Last night I watched the film The Impossible starring Ewan McGregor and Naomi Watts about a family who is ripped apart by the 2004 tsunami. I didn’t cry once. I cried several times. The film is emotionally driven as loneliness, loss, empathy, and shared humanity feature in every scene. A welling soundtrack accompanies all of those scenes so that I could anticipate a reunion or deep anxiety along with the character – my heart racing with theirs.
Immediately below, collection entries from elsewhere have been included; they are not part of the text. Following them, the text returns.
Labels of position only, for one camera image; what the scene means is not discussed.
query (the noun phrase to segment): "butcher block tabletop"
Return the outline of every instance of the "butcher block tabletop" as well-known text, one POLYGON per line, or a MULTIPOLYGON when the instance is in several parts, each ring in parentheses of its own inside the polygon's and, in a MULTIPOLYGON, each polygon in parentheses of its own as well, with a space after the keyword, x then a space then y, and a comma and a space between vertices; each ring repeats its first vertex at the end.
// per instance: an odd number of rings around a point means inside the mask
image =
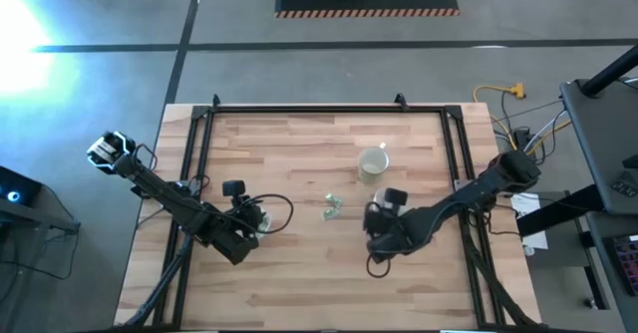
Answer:
MULTIPOLYGON (((463 108, 477 173, 498 154, 487 107, 463 108)), ((178 180, 193 105, 168 105, 159 131, 156 174, 178 180)), ((465 172, 457 130, 457 161, 465 172)), ((201 145, 198 130, 191 175, 201 145)), ((195 244, 182 315, 191 330, 415 330, 476 328, 459 222, 443 224, 423 249, 392 260, 387 277, 366 272, 363 207, 378 188, 409 193, 408 206, 431 205, 453 192, 441 118, 428 113, 215 114, 202 199, 231 208, 221 194, 226 180, 245 181, 246 194, 280 193, 294 203, 290 224, 264 236, 236 266, 214 248, 195 244), (386 144, 390 166, 373 184, 357 179, 364 148, 386 144), (327 193, 343 199, 341 215, 324 221, 327 193)), ((145 200, 140 219, 159 208, 145 200)), ((285 203, 267 199, 272 228, 288 214, 285 203)), ((510 210, 492 212, 495 231, 517 230, 510 210)), ((116 314, 134 315, 160 278, 170 215, 162 212, 136 232, 116 314)), ((537 322, 536 299, 520 240, 490 235, 496 275, 514 301, 537 322)), ((385 263, 371 266, 382 273, 385 263)), ((169 321, 177 279, 168 293, 169 321)), ((482 297, 493 321, 486 286, 482 297)))

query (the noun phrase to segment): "gray floor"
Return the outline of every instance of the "gray floor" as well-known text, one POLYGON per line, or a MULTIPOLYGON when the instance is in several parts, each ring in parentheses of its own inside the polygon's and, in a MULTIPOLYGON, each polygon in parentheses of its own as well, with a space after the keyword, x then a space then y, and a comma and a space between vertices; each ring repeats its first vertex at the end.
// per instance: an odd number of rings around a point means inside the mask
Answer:
MULTIPOLYGON (((12 40, 29 39, 23 45, 177 43, 188 6, 188 0, 23 1, 33 20, 8 26, 13 29, 4 33, 12 40), (25 35, 34 25, 39 34, 25 35)), ((273 0, 200 0, 192 42, 604 39, 638 32, 636 0, 459 2, 458 21, 277 21, 273 0)), ((219 94, 227 103, 388 102, 401 92, 413 102, 464 102, 475 86, 524 82, 528 97, 506 102, 508 111, 517 113, 556 100, 561 82, 590 77, 626 50, 190 53, 176 101, 208 103, 219 94)), ((91 167, 85 151, 104 130, 155 143, 173 61, 174 53, 0 58, 0 164, 48 184, 82 222, 73 276, 57 282, 35 275, 19 331, 69 332, 112 323, 140 201, 126 181, 91 167)), ((499 93, 484 92, 480 98, 501 116, 499 93)), ((516 117, 512 124, 537 130, 560 110, 554 105, 516 117)), ((591 183, 572 129, 557 135, 556 154, 541 170, 536 190, 574 190, 591 183)), ((64 273, 67 260, 56 254, 69 254, 70 249, 60 243, 43 256, 42 267, 64 273)), ((579 305, 589 295, 581 272, 532 270, 531 275, 545 323, 619 331, 613 311, 579 305)))
Two weeks ago I watched another celebrated film called Amour from Austrian director Michael Haneke (one of my favourites). The film portrays the care an elderly husband shows his now disabled wife and her response to being disabled – a very complex film with extraordinary characters. No where in the film is a soundtrack used added. There is some live and recorded music, but only music that the characters can hear as well. Because of the absence of a manipulating soundtrack, I share the quiet, loneliness, despair, and heartbrokenness of the characters in their space, in their time (it’s also a very slowly paced movie).
So, which is better? To have a soundtrack or not? Would Schindler’s List have been as powerful without John Williams compositions or Itzhak Perlman’s haunting violin solos? The wisdom of a director and producer to know when a scene can be enhanced by music is more intuitive than formulaic and I do enjoy when that wisdom runs deep.